When the elected rule
Now for our purposes let us see what happened when the Commons gained total power, unconstrained by the King and Lords. They had passed a law, giving themselves perpetual existence. They became a law unto themselves. They dissolved the House of Lords. Without the Lords, traditionally there could be no law, even if the King remained. Sir Winston Churchill, the great statesman and a prolific writer, noted the role that the idea of law played in the English psyche; ‘Nothing is more characteristic of the English people than their instinctive reverence for law and tradition. Deep in the nature of the men who had broken the King’s power was the conviction that law in his name was the sole foundation on which they could build.’
Operating outside the law
Once the elected took over, England for the first time rapidly became a nation which operated outside of the law. Officers who surrendered in battle where simply shot. Once defeated in battle, whole cities were put to the sword. Dissent was outlawed. Entry to the Commons was restricted only to those who would vote as the leaders wished. They illegally levied taxes to fund the war. They did the very thing which they accused the king of doing, except what the King did with full regard to the law, they did illegally. They decided to execute the King. To do this, they established a committee of themselves as a “court of parliament” declared him guilty and executed him; in reality an act of murder. The law protected no-one, not even the king. In other cases they simply dispensed with the sham of a trial and passed a sham law for the execution of those they did not like.
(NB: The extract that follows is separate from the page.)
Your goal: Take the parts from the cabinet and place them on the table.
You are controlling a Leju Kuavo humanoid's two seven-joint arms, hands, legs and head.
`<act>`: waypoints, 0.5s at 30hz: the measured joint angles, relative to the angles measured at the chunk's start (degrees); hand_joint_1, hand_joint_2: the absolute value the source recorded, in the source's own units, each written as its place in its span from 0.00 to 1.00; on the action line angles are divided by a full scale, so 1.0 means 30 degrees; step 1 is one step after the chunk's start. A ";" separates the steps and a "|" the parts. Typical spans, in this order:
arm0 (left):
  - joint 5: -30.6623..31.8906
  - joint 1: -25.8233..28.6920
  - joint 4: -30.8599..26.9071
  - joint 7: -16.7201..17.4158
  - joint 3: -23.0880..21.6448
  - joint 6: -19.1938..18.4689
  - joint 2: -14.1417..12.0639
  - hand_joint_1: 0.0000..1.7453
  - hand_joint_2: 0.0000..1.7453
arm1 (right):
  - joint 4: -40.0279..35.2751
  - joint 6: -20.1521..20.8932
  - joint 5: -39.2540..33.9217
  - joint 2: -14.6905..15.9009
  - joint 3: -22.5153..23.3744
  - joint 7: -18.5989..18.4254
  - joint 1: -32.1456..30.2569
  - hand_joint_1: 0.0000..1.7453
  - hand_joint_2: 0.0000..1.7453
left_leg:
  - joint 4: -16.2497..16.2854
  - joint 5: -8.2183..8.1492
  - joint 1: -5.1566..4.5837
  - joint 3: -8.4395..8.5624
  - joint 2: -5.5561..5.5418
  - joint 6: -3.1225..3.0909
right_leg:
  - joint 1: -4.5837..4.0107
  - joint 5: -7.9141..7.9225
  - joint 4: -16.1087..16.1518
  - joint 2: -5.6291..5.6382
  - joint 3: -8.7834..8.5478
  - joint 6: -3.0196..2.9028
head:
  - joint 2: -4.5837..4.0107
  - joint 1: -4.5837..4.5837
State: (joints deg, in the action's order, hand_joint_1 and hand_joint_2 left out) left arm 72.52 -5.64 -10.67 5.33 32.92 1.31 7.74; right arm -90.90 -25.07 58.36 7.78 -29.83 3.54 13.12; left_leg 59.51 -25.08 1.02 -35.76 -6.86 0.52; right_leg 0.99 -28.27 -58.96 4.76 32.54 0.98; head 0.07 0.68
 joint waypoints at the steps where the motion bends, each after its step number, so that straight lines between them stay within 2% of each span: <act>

After the Civil War the army was not disbanded. For the first time England had a permanent professional standing army. On April 20, 1653 Oliver Cromwell, who emerged as the leader, at the head of a troop of his soldiers went to what left of the Commons and kicked everyone out and closed down the Commons. England quickly, for the first and only time, had degenerated into a military dictatorship. Might, not law, was right. The function of the army was not to protect England but to oppress its inhabitants. Cromwell appointed major-generals to govern all the regions of England.
Restoring the rule of law
Cromwell became King in everything but name. He was sorely tempted to accept the crown offered to him, but feared his army may revolt if he did this. Cromwell, the uncrowned king, now ruled absolute. He had more powers than the King they murdered, ever had. He was now a king without the constraint of the elected Commons or Lords. When he died, England had had enough and restored, in the Great Restoration, the traditional constitutional system - King, Lords and once again an Elected Commons.
In so doing they restored the rule of law. They abolished the professional standing army and forever thereafter have regarded standing armies with suspicion. The purpose of an election was restored to electing persons to the Commons, not to run the country. The Restoration, as we will see, was not a complete success and the final piece in the structural puzzle came with the Glorious Revolution (1688), which will be dealt with in the next article.
South Africa’s failed structure
The thing which I find odd about all this is that South Africa structurally elects a party to run a country, not persons to go the National Assembly. This was the very thing which led to England’s military dictatorship. Electing persons to run a country - as indicated in these articles - was tried, ended in a military dictatorship operating outside of the law, and then rejected. It is not clear t to me why South Africa adopted this failed structure.